I am blessed with a fine nose and I can tell you that the aromas you purchase to scent your home are not, regardless of their labels, “Woodlands” or “Rain” or even “Autumn Spice.” Right there next to a busy road this morning I smelled a pine so sweet as to compete with the nearby apple tree, which I imagined – but which was actually not (I checked to see) - hung with glistening red candy apples. Maybe today the outdoor scents are heightened because of the gusting winds but every little ways we walk on the road and dirt pathways presents a new bouquet to tickle my nose while I float through those invisible clouds of heaven on earth. At the edge of the path to the beach, cedar wins out, heady, exotic - standing right here next to the asphalt. Not twenty feet along the path I encounter some delicious spice I’ve never smelled before Then water-scent, fresh as dew falling off the salal and winterberry - I’m convinced that I could be led by this to an idyllic freshwater pool though none exists near here at all. In a low spot on the trail is an earthy, moist aroma touched with something more, I don’t know what – the yellow fallen leaves perhaps? But even on hands and knees, face to the ground I cannot source it. I push my head into the bushes along the trail, rub my cheek into tree bark - nothing yields the scent that wafts out and finds me as I walk along, through several different worlds, as far as my nose can tell - a fairy tale bakery, invisible, must account for the vanilla and lighter spice or some secret spa where weary people luxuriate in thick white robes next to gurgling fountains in an aromatherapy room.
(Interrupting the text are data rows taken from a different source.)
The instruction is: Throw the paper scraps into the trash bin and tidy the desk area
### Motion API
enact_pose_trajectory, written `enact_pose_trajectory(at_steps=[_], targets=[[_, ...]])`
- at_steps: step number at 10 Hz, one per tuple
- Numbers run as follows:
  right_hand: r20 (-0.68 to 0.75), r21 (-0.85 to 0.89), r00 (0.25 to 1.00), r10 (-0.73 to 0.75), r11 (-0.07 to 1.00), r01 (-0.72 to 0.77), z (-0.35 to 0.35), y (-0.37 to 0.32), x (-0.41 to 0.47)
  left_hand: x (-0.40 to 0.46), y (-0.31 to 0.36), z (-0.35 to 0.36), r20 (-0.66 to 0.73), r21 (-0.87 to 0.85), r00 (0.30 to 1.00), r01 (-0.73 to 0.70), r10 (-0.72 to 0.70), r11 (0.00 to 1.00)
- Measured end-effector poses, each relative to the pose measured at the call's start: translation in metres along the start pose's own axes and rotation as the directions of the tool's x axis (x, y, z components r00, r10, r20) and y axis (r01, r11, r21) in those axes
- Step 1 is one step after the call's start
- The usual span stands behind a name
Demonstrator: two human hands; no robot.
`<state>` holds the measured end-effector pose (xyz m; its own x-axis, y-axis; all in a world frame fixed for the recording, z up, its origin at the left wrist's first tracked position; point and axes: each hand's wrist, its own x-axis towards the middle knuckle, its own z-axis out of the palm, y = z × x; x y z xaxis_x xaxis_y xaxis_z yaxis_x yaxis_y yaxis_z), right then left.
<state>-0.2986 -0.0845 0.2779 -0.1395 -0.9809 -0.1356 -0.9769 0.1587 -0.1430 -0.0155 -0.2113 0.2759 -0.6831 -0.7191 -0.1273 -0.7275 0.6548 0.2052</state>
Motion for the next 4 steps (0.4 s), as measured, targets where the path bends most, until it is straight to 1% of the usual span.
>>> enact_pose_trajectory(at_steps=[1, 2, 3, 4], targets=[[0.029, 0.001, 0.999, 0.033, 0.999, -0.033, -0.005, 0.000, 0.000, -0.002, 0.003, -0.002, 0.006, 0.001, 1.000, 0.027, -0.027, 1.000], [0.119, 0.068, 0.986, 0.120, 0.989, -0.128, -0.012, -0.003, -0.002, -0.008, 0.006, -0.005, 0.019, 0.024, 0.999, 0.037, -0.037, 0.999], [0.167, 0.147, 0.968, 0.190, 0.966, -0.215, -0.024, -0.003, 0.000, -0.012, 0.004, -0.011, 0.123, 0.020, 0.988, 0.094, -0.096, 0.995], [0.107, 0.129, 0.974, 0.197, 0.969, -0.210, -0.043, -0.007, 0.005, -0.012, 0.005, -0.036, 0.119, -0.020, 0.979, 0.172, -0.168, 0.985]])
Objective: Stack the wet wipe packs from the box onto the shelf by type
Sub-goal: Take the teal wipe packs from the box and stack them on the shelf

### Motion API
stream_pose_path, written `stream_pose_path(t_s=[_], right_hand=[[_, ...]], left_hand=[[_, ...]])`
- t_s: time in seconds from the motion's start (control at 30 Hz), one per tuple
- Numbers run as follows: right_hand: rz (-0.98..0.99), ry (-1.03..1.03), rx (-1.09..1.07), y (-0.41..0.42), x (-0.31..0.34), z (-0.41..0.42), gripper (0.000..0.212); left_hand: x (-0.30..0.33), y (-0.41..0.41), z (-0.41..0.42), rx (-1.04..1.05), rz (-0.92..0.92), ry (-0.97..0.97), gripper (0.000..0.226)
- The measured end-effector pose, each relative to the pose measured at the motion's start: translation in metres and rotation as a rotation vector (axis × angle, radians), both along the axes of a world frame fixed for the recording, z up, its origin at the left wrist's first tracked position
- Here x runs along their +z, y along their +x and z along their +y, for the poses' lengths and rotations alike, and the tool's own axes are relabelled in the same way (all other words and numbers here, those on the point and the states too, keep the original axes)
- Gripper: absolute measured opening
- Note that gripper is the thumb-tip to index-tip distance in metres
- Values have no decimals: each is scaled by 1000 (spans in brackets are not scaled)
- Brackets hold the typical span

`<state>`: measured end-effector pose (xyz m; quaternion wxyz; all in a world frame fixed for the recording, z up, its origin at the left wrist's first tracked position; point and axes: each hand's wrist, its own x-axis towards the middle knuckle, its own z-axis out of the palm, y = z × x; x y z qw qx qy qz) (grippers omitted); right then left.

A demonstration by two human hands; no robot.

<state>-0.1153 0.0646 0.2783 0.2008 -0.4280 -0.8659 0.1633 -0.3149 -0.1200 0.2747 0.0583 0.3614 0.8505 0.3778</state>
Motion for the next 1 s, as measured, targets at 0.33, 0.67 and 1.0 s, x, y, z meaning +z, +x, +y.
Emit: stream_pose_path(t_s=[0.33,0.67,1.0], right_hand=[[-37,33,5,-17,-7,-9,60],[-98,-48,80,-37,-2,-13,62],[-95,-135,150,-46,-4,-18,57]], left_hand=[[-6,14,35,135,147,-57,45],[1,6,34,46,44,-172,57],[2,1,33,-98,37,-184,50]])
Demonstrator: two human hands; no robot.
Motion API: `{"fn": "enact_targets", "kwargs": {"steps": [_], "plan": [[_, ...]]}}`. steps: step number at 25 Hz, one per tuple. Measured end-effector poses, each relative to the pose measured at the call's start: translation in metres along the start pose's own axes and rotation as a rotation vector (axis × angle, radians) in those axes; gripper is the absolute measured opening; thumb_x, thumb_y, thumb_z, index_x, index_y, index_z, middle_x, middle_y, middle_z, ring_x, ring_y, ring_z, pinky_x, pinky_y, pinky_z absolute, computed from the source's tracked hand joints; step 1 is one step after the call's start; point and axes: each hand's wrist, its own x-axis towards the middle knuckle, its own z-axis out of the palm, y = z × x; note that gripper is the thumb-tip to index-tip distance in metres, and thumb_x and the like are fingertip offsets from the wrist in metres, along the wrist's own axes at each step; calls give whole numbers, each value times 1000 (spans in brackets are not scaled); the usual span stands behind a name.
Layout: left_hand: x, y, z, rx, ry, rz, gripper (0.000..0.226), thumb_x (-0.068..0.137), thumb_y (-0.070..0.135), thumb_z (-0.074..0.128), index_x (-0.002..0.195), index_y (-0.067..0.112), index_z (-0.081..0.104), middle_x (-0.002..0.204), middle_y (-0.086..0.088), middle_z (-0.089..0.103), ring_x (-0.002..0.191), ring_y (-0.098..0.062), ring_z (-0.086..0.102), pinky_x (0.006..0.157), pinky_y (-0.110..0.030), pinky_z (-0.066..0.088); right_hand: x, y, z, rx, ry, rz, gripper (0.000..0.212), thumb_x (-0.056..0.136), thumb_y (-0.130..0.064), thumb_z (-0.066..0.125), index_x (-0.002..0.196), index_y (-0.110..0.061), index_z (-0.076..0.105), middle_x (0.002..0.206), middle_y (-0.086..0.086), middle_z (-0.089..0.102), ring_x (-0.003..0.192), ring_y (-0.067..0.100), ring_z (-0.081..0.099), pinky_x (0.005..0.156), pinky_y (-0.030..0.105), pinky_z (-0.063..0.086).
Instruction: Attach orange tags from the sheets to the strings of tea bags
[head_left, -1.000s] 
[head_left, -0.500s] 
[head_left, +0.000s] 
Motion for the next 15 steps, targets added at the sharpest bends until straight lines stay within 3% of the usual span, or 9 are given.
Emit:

Walking home, each scent is reconfirmed, none was imagined, all are real and yet I think tomorrow’s walk will not yield the same for it has never been quite like this before – not as piney, or cedar-spicy and there is certainly never candy apple air except when the fair is in town. Almost always as I walk home, I crowd my dog so she is forced to brush against a rosemary or lavender plant. She thoroughly resents it, but later at home, on the floor, I bury my face in her fur and we, both of us, heave a deep-hearted sigh.